▶ EXERCISE OBJECTIVE
Your answer should consist of the line holding "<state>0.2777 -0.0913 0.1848" and all lines after it to the end of the material, copied exactly.

─── SOURCE DATA ───

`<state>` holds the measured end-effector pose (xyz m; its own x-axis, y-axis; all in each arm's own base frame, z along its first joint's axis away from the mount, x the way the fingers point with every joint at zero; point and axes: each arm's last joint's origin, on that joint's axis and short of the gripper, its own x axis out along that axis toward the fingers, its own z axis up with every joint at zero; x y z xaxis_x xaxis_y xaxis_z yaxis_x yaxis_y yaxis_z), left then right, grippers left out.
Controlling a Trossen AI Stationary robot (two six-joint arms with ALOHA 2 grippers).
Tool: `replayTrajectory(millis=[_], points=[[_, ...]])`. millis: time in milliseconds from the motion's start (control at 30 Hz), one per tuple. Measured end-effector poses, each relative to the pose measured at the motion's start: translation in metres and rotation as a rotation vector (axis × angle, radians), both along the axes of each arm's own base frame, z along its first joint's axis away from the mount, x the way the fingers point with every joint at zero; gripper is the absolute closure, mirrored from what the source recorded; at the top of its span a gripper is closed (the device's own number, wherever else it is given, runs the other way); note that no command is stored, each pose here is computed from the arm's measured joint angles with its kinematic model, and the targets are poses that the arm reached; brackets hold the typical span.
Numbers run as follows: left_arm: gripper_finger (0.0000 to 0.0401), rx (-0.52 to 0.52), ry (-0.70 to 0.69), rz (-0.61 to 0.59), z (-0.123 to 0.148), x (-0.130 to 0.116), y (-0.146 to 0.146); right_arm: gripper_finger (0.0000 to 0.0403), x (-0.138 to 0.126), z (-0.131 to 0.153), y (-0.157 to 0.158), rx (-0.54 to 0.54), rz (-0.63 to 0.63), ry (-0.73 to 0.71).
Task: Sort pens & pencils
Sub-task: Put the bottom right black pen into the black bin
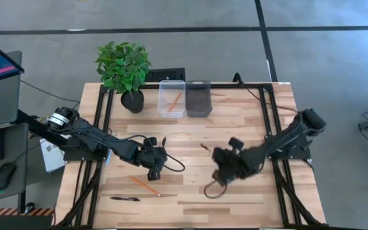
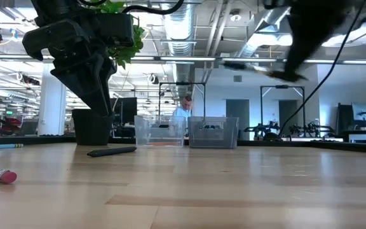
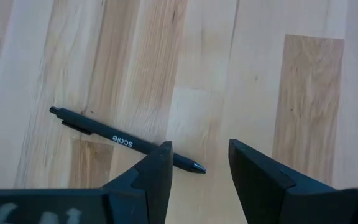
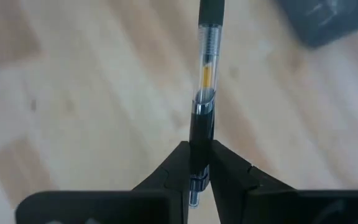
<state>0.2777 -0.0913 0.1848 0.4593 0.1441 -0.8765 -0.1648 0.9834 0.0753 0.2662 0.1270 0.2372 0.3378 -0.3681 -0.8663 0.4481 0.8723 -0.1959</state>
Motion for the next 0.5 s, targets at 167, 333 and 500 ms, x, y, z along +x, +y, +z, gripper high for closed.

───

▶ RESULT
<state>0.2777 -0.0913 0.1848 0.4593 0.1441 -0.8765 -0.1648 0.9834 0.0753 0.2662 0.1270 0.2372 0.3378 -0.3681 -0.8663 0.4481 0.8723 -0.1959</state>
Motion for the next 0.5 s, targets at 167, 333 and 500 ms, x, y, z along +x, +y, +z, gripper high for closed.

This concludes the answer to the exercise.